Updated from 4:31 p.m. ET
Steady as she goes. Computing behemoth
IBM (IBM Quote - Cramer on IBM - Stock Picks) released first-quarter earnings in line with Wall Street's expectations after the close of regular trading on Wednesday.
For the quarter, the Armonk, N.Y.-based company reported net income of $1.75 billion, or 98 cents a share, matching the consensus earnings estimate of analysts polled by
First Call/Thomson Financial. Sales, meanwhile, totaled $21 billion, about $200 million above expectations and 8.8% above the year-ago period.

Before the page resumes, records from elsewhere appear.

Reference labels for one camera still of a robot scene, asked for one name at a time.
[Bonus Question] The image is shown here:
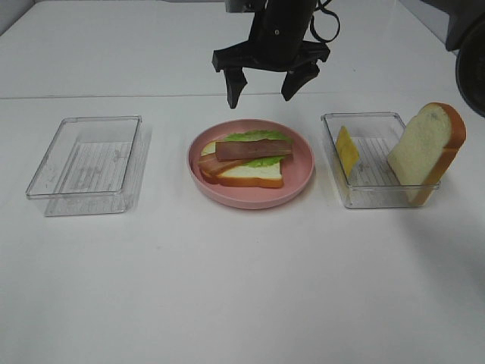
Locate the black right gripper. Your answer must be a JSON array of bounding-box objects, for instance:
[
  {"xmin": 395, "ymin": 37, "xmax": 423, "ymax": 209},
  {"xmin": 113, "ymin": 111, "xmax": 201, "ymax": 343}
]
[{"xmin": 212, "ymin": 7, "xmax": 330, "ymax": 109}]

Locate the green lettuce leaf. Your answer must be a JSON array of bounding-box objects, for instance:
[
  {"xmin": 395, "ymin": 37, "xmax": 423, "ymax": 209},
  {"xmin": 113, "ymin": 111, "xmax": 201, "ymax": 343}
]
[{"xmin": 223, "ymin": 130, "xmax": 293, "ymax": 168}]

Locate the curved bacon strip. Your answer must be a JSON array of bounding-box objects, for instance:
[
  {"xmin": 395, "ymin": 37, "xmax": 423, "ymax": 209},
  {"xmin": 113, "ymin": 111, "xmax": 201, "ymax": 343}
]
[{"xmin": 215, "ymin": 139, "xmax": 293, "ymax": 161}]

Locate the bread slice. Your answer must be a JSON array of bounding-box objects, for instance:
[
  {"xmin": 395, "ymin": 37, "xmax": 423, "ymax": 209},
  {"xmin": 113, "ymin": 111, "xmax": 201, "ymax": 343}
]
[
  {"xmin": 199, "ymin": 160, "xmax": 283, "ymax": 188},
  {"xmin": 387, "ymin": 102, "xmax": 466, "ymax": 206}
]

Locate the yellow cheese slice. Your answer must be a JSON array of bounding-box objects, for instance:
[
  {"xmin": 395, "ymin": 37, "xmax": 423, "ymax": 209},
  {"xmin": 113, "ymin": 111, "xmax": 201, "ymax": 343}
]
[{"xmin": 335, "ymin": 126, "xmax": 359, "ymax": 177}]

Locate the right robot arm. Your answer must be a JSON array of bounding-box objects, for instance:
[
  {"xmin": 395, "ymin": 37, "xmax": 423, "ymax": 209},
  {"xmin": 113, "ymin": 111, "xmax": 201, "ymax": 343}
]
[{"xmin": 212, "ymin": 0, "xmax": 484, "ymax": 115}]

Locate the pink round plate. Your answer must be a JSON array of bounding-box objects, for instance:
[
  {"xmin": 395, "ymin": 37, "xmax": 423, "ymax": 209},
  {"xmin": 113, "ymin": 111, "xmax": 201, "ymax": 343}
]
[{"xmin": 186, "ymin": 119, "xmax": 314, "ymax": 209}]

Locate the right clear plastic container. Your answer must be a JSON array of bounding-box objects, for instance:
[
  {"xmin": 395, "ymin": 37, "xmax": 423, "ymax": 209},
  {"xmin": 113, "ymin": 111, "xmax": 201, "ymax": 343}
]
[{"xmin": 321, "ymin": 111, "xmax": 440, "ymax": 209}]

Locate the clear plastic container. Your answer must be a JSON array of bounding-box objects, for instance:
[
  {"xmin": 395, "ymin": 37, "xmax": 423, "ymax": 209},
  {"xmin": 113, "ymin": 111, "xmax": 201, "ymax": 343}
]
[
  {"xmin": 26, "ymin": 115, "xmax": 145, "ymax": 217},
  {"xmin": 321, "ymin": 111, "xmax": 440, "ymax": 209}
]

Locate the left clear plastic container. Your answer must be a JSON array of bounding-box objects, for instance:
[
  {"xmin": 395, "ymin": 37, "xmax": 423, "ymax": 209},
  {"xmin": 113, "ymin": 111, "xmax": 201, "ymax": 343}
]
[{"xmin": 26, "ymin": 115, "xmax": 145, "ymax": 217}]

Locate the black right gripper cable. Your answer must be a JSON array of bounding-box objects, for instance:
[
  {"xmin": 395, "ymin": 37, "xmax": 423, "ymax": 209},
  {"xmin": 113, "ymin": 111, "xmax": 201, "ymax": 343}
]
[{"xmin": 308, "ymin": 0, "xmax": 341, "ymax": 43}]

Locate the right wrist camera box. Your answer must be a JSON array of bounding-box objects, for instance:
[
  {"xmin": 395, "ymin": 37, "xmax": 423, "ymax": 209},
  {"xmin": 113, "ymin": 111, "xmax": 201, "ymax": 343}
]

In a period when technology stocks of nearly every stripe have been warning of slowing sales and profits, there were several encouraging signs. Gross profit margins rose 0.3 percentage points from the first quarter of 2000, while gross margins in the company's hardware business -- the segment in which nearly every company has been seeing margins contract lately -- rose nearly 3 full percentage points. Moreover, CFO John Joyce said that gross margins improved in every hardware segment, which includes personal computers. (Joyce also said that IBM lost money on PCs in the quarter, though.)
More important, Joyce told analysts and investors listening to the post-release conference call that the company saw no reason to lower its guidance. "We remain on track for your consensus EPS estimate for 2001, which is consistent with our longer-term business model," he said. Analysts currently think sales will grow 9.7%, and earnings will climb 9.7%, in 2001. IBM has told Wall Street to expect it will maintain double-digit percentage earnings growth, and percentage sales growth in the high single digits.
IBM pulled out the usual tactics to bolster earnings per share. Expenses decreased as a percentage of revenue. And the company spent about $1.3 billion buying back its own stock, which helps earnings per share. But for now, it's just what the market ordered. Shares of IBM have been trending higher in the weeks coming into Wednesday's earnings release, having risen around 20% in April. Investors
have embraced the thing about Big Blue for which critics have pounded it during the past few years of hypergrowth in select technology groups: its extreme diversity, and its great exposure to the mainframe business, an industry on which IBM holds a virtual lock, and which produces a stable stream of recurring maintenance and service revenue.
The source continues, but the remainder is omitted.